Les deux nouvelles mesures introduites par la convention nationale pharmaceutique concernent les entretiens courts pour les femmes enceintes et la rémunération de l’administration des vaccins prescrits par d’autres professionnels de santé.

L’entretien court pour les femmes enceintes

L’entretien court pour les femmes enceintes doit permettre aux praticiens de sensibiliser les intéressées au risque lié à la consommation de substances tératogènes ou fœto-toxiques pendant leur grossesse. Ainsi, le pharmacien qui identifie une femme enceinte peut lui proposer un entretien court pour faire notamment un bilan des médicaments prescrits ou pris en automédication. Le montant de l’honoraire pour cet entretien est fixé à 5 € TTC, majoré dans les départements et régions d’outre-mer (DROM) (coefficient 1,05).
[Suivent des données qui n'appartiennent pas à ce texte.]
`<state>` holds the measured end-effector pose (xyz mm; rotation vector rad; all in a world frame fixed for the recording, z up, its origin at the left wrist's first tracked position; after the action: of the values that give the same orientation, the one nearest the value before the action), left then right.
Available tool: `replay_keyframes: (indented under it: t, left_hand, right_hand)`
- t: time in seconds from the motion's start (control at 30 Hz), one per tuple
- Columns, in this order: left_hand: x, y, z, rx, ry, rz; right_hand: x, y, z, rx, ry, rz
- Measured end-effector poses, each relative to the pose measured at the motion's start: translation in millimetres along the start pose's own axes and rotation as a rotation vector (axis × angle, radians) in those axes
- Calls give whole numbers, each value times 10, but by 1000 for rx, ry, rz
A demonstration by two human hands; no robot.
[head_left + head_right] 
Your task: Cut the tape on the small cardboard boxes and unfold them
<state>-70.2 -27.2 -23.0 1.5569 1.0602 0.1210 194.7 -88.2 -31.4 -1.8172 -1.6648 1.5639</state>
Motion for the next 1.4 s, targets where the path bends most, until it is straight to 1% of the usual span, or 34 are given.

L’administration de vaccins prescrits par d’autres professionnels de santé

Étant un maillon important pour améliorer la couverture vaccinale en France et pour faciliter le parcours des patients qui souhaitent se faire vacciner, les pharmaciens sont désormais habilités à administrer les vaccins prescrits par d’autres professionnels de santé ou ceux qui ne nécessitent pas de prescription. Il peut s’agir, en outre, des vaccins contre la grippe saisonnière, qu’ils administrent déjà, des vaccins contre la diphtérie, le tétanos, la poliomyélite, la coqueluche, les papillomavirus humains, les infections invasives à pneumocoque, les virus de l’hépatite A et B, les méningocoques de sérogroupes A, B, C, Y et W et ceux contre la rage. À condition d’avoir au préalable été formés et déclarés à l’agence régionale de santé (ARS). Cette vaccination ne s’adresse pas aux enfants mais uniquement aux personnes âgées de 16 ans et plus pour lesquelles ces vaccins sont recommandés dans le calendrier vaccinal en vigueur.

Jusqu’alors, seuls les vaccins contre la grippe pouvaient être prescrits par les pharmaciens.

La rémunération de l’acte est fixée à 7,50 € TTC lorsque le vaccin est prescrit par un médecin ou un autre professionnel de santé, et à 9,60 € TTC lorsque la prescription émane du pharmacien.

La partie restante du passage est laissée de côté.